Literatura na Escola: algumas perspectivas teórico-práticas que contribuem para a formação do leitor literário
DOI:
https://doi.org/10.33871/22386084.2026.16.11677Palavras-chave:
formação do leitor, literatura, educação básica, ensino de língua portuguesaResumo
O presente artigo analisa a formação do leitor literário, articulando pressupostos do ensino de literatura como prática cultural, estética e social, a partir dos estudos das teorias dos gêneros discursivos relacionados aos dados empíricos gerados em uma proposta de leitura desenvolvida com uma turma de 4º ano. A partir do problema da pesquisa: Como a mediação pedagógica intencional, por meio das estratégias de inferência e de conexão texto-texto, pode contribuir para a formação do leitor literário nos anos iniciais do Ensino Fundamental, superando práticas centradas na decodificação e na leitura com base estruturalista? Problematiza-se a permanência de modelos tradicionais centrados na decodificação, na análise estrutural e na leitura utilitária, os quais dificultam o engajamento e a autonomia interpretativa dos estudantes.

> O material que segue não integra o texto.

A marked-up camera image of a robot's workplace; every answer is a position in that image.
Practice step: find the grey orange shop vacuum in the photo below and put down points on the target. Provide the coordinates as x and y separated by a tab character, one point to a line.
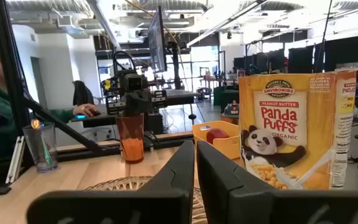
231	110

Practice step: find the round woven placemat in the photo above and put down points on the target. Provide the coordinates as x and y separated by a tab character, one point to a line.
120	184

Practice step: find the clear glass tumbler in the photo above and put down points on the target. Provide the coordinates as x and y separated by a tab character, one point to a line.
34	155

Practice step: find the black rig frame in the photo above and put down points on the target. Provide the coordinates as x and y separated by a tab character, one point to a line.
6	62

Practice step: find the iridescent spoon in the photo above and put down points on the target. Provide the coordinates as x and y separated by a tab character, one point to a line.
36	124

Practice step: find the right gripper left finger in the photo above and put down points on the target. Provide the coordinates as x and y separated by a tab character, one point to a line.
166	199

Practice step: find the orange plastic tumbler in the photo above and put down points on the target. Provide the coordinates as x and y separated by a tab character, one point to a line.
131	146

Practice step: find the black office chair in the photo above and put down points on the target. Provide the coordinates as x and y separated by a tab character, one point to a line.
81	93

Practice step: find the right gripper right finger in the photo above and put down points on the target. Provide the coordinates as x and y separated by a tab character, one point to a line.
228	193

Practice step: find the black monitor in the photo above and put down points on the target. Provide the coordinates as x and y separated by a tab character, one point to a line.
157	43

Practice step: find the yellow plastic bin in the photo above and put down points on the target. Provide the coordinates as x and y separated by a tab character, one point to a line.
225	149

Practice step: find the black partition curtains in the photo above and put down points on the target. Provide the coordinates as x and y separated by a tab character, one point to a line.
337	53

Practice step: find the black office desk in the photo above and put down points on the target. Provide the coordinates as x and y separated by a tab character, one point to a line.
179	95

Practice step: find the black monitor stand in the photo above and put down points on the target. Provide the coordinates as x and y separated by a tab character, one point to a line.
176	68

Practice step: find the red apple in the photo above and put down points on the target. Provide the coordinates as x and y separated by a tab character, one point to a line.
217	135

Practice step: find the green bin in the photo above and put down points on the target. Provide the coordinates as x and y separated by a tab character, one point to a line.
225	95

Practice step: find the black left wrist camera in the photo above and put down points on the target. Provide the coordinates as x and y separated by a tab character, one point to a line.
134	83

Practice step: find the person's hand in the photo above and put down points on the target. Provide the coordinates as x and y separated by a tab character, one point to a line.
84	109

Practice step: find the white metal bracket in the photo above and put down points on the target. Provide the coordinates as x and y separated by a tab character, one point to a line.
14	161

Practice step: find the Panda Puffs cereal box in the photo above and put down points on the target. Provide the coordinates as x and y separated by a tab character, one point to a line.
291	124

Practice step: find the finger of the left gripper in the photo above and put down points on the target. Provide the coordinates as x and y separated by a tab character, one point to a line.
145	105
132	105

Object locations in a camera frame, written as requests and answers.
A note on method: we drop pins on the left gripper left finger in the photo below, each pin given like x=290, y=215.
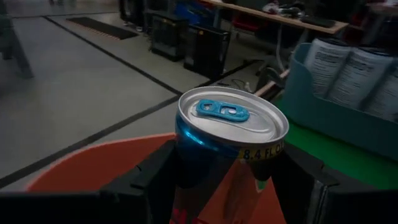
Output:
x=155, y=174

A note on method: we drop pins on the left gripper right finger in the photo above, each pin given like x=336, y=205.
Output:
x=298, y=180

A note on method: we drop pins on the orange plastic bin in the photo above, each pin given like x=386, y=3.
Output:
x=93, y=165

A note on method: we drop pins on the blue silver Red Bull can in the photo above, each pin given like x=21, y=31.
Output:
x=230, y=124

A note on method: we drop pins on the white Celsius drink can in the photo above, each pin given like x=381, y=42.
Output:
x=357, y=77
x=326, y=65
x=385, y=93

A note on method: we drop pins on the teal plastic bin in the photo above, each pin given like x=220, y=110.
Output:
x=326, y=124

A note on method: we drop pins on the black computer tower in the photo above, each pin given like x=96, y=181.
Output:
x=169, y=35
x=206, y=49

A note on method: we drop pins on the black floor mat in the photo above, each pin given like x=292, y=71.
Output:
x=102, y=28

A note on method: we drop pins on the wooden workbench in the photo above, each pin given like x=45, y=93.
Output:
x=295, y=21

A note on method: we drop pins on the red box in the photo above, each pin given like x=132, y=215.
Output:
x=245, y=21

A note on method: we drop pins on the blue storage crate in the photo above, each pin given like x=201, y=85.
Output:
x=192, y=11

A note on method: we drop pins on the dark table leg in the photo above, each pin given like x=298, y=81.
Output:
x=15, y=46

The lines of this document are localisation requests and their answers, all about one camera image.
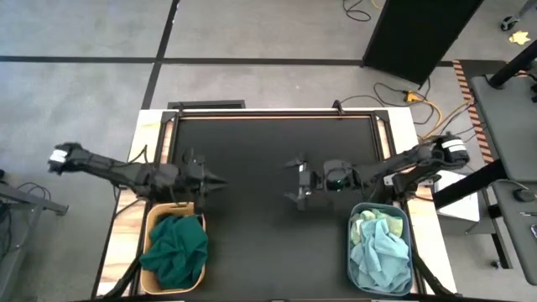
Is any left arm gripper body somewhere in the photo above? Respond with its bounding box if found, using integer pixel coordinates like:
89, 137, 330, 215
175, 147, 210, 211

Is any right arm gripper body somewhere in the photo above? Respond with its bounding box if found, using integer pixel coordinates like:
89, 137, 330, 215
297, 162, 326, 199

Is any dark green microfiber towel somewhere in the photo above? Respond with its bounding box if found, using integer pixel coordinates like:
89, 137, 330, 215
139, 214, 210, 290

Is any cream towel with teal edge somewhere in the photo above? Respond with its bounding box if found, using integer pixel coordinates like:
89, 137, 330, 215
351, 208, 404, 247

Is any light teal microfiber towel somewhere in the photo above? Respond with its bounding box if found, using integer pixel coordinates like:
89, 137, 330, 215
349, 217, 412, 294

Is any blue-grey plastic basket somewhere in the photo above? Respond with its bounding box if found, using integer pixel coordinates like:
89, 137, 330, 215
346, 201, 414, 297

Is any black floor plate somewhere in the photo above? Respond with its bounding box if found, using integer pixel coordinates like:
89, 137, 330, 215
167, 99, 247, 111

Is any tan plastic basket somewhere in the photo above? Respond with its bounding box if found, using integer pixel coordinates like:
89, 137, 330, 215
139, 201, 207, 295

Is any white box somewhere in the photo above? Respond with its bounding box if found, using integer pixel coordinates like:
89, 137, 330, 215
434, 169, 482, 223

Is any black desk support beam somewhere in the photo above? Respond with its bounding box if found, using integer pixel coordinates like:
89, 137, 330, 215
431, 159, 509, 211

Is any black divider panel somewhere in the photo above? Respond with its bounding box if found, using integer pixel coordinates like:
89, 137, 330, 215
362, 0, 486, 87

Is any black orange-striped floor mat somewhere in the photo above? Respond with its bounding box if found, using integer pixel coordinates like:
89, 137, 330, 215
451, 60, 529, 164

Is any small grey desk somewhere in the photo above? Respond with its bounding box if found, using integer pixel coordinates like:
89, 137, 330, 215
0, 182, 70, 302

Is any large grey desk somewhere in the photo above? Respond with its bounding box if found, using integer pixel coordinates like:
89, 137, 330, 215
469, 73, 537, 286

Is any black computer mouse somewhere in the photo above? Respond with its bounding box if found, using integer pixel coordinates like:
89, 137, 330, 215
514, 188, 537, 203

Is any yellow star paper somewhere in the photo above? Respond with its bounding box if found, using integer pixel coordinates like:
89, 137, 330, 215
508, 30, 532, 46

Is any yellow cable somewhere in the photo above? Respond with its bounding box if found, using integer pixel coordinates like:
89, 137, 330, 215
419, 98, 474, 140

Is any black looped floor cable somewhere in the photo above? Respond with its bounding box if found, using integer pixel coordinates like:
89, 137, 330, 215
341, 0, 373, 23

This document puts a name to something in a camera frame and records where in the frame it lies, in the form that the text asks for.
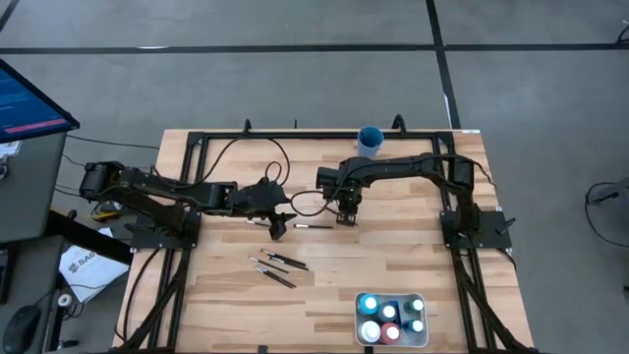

Em contraposição, defende-se que a formação do leitor literário exige mediação pedagógica intencional, capaz de criar necessidades de leitura nas crianças e de promover sua inserção ativa nas práticas sociais de linguagem. A proposta analisada tomou como objeto a obra Uma Chapeuzinho Vermelho, mobilizando atitudes responsivas e ativando das massas aperceptivas dos escolares, favorecendo a construção de hipóteses interpretativas desde o primeiro contato com o livro. Os resultados apontam que projetos e estratégias que favorecem a participação ativa dos estudantes escolares contribuem para a ampliação de seus repertórios culturais e para o desenvolvimento dos seus pensamentos críticos. Conclui-se que garantir o direito à literatura implica promover na escola um ambiente em que a leitura seja vivida como descoberta, interpretação do mundo e exercício de autonomia intelectual.